*Directions for this task*: Go through the listing below and output exactly the line with "Please trace the outline of the white telephone base.", the line with "Please trace the outline of the clear", and each line between; omit the rest.

*Supplied data*:

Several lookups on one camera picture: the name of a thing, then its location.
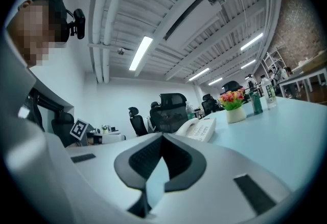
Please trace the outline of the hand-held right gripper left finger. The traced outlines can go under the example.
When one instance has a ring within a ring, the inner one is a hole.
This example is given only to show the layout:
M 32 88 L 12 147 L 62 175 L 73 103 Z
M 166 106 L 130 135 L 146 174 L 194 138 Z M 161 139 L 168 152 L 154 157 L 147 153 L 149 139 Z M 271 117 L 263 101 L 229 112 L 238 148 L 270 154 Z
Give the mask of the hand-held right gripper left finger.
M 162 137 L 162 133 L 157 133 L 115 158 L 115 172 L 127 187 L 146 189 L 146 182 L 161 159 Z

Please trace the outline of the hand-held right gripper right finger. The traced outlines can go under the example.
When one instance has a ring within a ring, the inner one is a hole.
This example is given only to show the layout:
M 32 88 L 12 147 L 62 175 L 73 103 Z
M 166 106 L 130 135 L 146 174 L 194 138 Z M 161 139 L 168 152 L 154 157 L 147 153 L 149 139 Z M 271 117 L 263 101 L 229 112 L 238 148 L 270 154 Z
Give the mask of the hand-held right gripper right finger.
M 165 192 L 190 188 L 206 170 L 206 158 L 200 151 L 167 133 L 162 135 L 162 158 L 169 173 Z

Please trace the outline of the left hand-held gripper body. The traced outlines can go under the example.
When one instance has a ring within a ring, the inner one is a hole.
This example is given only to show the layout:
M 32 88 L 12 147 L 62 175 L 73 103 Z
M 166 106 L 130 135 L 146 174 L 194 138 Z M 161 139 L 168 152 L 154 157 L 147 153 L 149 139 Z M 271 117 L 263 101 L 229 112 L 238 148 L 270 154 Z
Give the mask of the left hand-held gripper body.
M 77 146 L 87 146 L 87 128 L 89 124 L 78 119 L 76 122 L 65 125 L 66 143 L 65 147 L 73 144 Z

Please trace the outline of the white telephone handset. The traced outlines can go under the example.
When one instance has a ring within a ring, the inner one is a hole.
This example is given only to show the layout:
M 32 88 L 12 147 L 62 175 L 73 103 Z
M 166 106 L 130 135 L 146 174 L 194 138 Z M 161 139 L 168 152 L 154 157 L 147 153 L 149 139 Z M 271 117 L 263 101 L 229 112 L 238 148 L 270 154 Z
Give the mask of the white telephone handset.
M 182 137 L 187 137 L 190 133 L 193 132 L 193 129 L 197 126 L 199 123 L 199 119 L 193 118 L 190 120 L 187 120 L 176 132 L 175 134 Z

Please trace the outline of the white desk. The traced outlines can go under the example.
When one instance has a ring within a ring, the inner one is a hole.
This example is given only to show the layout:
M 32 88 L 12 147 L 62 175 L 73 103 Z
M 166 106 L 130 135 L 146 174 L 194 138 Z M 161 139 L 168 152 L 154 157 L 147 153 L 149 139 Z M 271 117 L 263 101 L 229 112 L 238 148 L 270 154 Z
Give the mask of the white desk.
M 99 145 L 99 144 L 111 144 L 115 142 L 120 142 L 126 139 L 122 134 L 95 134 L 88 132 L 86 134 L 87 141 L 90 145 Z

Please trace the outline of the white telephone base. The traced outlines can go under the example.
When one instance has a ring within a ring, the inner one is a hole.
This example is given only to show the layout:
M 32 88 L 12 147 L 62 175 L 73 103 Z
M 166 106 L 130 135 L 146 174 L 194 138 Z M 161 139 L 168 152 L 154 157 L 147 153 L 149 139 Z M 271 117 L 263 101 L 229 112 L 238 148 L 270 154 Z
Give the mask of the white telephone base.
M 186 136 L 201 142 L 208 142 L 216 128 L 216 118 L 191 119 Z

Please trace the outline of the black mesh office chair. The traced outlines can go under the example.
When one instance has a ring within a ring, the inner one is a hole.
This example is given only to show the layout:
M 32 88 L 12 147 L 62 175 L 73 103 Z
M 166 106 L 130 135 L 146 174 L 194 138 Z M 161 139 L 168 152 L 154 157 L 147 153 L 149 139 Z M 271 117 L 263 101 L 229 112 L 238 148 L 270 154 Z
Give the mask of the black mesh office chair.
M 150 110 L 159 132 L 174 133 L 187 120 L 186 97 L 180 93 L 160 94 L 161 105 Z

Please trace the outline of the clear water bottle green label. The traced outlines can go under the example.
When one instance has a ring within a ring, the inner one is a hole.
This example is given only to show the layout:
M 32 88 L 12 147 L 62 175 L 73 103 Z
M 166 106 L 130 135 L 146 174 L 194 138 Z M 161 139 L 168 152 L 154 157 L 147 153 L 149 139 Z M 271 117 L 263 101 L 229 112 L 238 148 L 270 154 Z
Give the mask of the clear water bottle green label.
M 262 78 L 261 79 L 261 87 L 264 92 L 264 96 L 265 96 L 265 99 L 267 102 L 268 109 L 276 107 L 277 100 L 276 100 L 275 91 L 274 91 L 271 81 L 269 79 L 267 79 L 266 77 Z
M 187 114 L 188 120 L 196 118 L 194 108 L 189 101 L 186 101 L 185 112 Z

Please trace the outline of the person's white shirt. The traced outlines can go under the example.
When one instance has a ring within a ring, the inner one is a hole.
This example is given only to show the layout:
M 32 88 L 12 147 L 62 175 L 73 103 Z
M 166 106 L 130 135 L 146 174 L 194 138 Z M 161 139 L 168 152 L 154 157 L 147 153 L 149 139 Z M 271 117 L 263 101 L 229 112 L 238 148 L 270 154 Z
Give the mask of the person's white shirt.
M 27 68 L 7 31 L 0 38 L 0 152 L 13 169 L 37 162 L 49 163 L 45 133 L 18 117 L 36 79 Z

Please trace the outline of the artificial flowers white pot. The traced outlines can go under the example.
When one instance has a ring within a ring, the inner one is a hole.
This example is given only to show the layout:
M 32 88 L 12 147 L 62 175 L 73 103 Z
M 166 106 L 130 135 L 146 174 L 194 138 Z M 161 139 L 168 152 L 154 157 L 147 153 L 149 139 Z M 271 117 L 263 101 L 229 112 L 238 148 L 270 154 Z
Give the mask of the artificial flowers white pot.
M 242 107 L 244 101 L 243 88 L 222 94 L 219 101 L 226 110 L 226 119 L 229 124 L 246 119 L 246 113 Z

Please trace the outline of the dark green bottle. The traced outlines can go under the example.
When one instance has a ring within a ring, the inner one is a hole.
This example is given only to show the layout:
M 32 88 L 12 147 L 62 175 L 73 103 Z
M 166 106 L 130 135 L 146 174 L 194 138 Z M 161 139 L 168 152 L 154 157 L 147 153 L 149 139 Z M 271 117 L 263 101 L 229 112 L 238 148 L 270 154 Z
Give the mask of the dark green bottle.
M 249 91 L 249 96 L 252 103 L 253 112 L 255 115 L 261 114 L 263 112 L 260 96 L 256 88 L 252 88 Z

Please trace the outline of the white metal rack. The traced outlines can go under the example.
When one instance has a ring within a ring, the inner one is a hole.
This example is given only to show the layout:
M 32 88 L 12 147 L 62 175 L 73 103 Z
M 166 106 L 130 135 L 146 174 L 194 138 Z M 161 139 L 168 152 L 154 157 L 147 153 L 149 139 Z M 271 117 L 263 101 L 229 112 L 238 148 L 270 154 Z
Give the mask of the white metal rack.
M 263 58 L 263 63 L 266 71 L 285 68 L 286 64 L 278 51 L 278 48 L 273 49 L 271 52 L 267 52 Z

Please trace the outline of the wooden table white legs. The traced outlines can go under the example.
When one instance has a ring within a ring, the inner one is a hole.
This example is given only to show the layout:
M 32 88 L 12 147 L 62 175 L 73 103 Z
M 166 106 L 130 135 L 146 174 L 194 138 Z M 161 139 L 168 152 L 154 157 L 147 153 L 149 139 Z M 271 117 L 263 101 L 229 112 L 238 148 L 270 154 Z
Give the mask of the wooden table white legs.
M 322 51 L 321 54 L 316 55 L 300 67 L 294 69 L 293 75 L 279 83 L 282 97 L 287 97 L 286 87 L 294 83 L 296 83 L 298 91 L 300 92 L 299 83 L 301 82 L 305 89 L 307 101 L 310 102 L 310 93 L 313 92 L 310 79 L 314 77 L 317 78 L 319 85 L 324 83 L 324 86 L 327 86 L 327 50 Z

*Written solution*:
Please trace the outline of the white telephone base. The traced outlines can go under the example.
When one instance has a ring within a ring, the inner one is a hole.
This example is given only to show the layout:
M 32 88 L 12 147 L 62 175 L 73 103 Z
M 166 106 L 130 135 L 146 174 L 194 138 Z M 161 139 L 168 152 L 154 157 L 147 153 L 149 139 Z M 271 117 L 263 101 L 229 112 L 238 148 L 270 154 Z
Give the mask of the white telephone base.
M 186 136 L 201 142 L 208 142 L 216 128 L 216 118 L 191 119 Z

Please trace the outline of the black mesh office chair. The traced outlines can go under the example.
When one instance has a ring within a ring, the inner one is a hole.
This example is given only to show the layout:
M 32 88 L 12 147 L 62 175 L 73 103 Z
M 166 106 L 130 135 L 146 174 L 194 138 Z M 161 139 L 168 152 L 154 157 L 147 153 L 149 139 Z M 271 117 L 263 101 L 229 112 L 238 148 L 270 154 Z
Give the mask of the black mesh office chair.
M 150 110 L 159 132 L 174 133 L 187 120 L 186 97 L 180 93 L 160 94 L 161 105 Z

Please trace the outline of the clear water bottle green label. The traced outlines can go under the example.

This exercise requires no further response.